Jane brought her right arm up between them and placed it gently against Maura's stomach, her thumb tracing a line from her ribs down to the top of her hip bone.

Detached to everyone but me.

Just me.

Jane longed to spend all day like this. But that was never how it worked. There was always somewhere to be, somewhere to go. A case, a call, a commitment… and Jane would be Detective and she would be Chief Medical Examiner and this – all of this – would melt away into the background. A quick glance at the clock and Jane knew she had over-indulged. It was past 7 o'clock. Maura hated it when she slept past 7, even though she never needed to get up any earlier.

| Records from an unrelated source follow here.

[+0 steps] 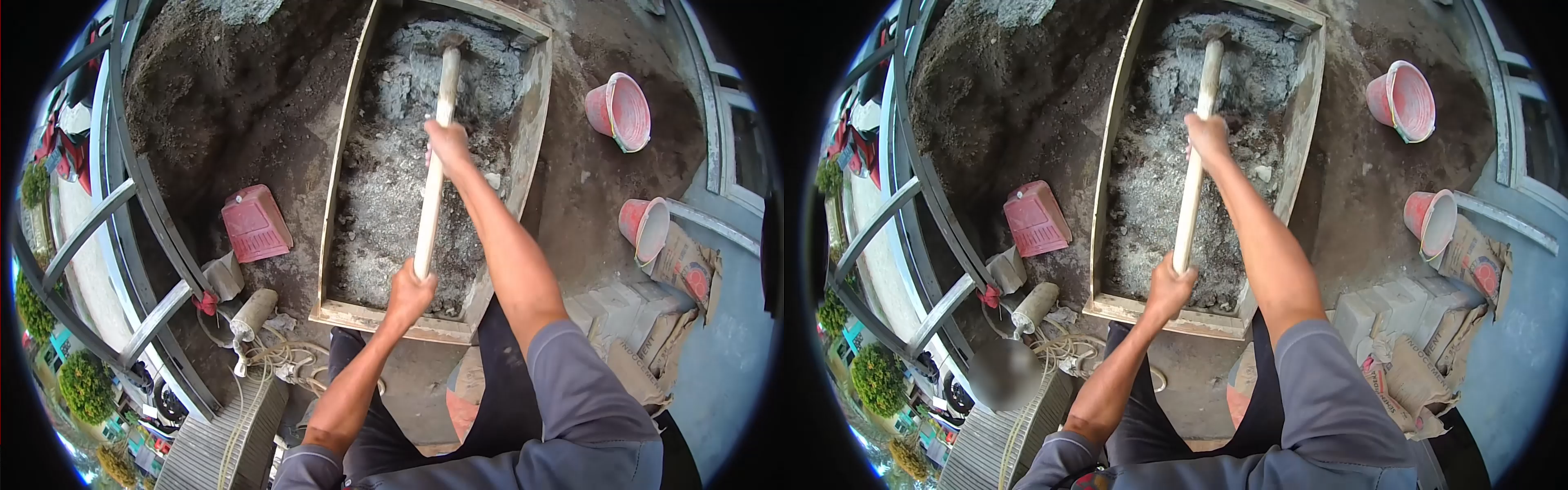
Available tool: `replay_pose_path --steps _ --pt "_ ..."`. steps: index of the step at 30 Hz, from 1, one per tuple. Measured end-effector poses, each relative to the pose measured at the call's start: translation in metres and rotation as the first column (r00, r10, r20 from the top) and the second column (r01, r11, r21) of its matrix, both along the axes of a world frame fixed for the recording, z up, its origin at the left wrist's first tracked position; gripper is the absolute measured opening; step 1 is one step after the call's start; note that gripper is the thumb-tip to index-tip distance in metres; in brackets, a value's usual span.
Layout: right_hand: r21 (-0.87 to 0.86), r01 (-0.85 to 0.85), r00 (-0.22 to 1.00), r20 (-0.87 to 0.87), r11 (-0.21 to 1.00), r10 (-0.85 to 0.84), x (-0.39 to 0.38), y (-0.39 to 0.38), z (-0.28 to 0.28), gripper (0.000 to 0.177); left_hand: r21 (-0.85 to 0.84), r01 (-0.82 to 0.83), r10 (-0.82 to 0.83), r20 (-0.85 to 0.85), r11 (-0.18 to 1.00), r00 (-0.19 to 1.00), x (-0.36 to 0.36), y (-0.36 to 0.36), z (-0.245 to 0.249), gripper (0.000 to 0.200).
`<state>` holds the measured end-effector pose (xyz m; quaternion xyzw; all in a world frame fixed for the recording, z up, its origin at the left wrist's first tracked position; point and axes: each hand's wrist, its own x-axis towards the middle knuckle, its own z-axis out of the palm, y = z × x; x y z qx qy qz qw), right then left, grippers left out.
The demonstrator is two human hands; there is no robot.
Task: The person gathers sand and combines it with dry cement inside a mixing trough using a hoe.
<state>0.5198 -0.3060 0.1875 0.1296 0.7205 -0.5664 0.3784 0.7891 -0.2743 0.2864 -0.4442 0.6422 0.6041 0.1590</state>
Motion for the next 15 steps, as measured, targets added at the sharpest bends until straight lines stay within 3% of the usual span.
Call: replay_pose_path --steps 2,5,8,11,13,14,15 --pt "0.051 0.019 0.999 -0.027 0.999 -0.018 0.053 0.019 0.033 0.025 -0.041 0.017 -0.018 -0.025 0.999 1.0 0.059 0.027 0.007 0.027" --pt "0.045 0.048 0.995 0.084 0.998 -0.052 0.128 0.056 0.084 0.025 -0.11 0.122 -0.129 -0.055 0.986 0.99 0.154 0.064 0.018 0.03" --pt "-0.047 0.095 0.989 0.122 0.994 -0.089 0.137 0.068 0.118 0.021 -0.04 0.162 -0.163 -0.029 0.986 0.986 0.166 0.068 0.025 0.031" --pt "-0.041 0.028 0.995 -0.094 0.999 -0.032 0.061 0.034 0.118 0.021 -0.052 0.095 -0.102 -0.157 0.994 0.982 0.082 0.032 -0.001 0.027" --pt "-0.067 0.013 0.985 -0.172 0.998 -0.025 -0.008 -0.001 0.09 0.025 -0.214 0.076 -0.124 -0.222 0.974 0.967 0.009 -0.004 -0.028 0.03" --pt "-0.135 0.038 0.982 -0.176 0.99 -0.062 -0.04 -0.021 0.076 0.026 -0.172 0.092 -0.121 -0.167 0.981 0.979 -0.022 -0.023 -0.053 0.03" --pt "-0.199 0.058 0.972 -0.212 0.978 -0.101 -0.07 -0.039 0.048 0.028 -0.34 0.128 -0.207 -0.207 0.931 0.956 -0.059 -0.046 -0.048 0.028"
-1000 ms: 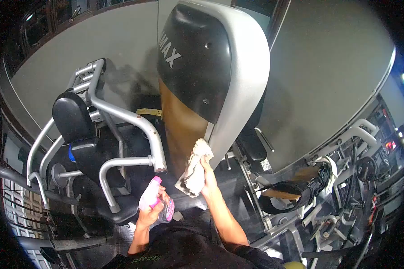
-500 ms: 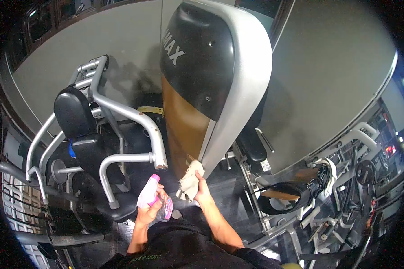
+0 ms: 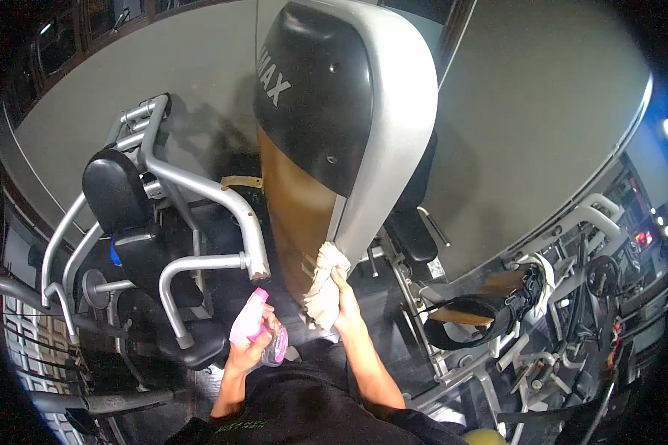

With a sigh, Jane pressed her lips into the top of Maura's forehead, feeling the familiar dip in the mattress as Maura stretched, rolled over, and resumed what would be the last 10 minutes of sleep.

Jane couldn't help herself – she reached out and rested the back of her hand against Maura's shoulder blade. Anything, *anything* to maintain the contact a moment longer. She felt her friend lean into her under her touch and smiled.

There is always tomorrow.

Quietly Jane extracted herself from the bed, silently making her way to the kitchen and the space capsule that was Maura's coffee machine.

If she had to wake her up, she was going to do it in style.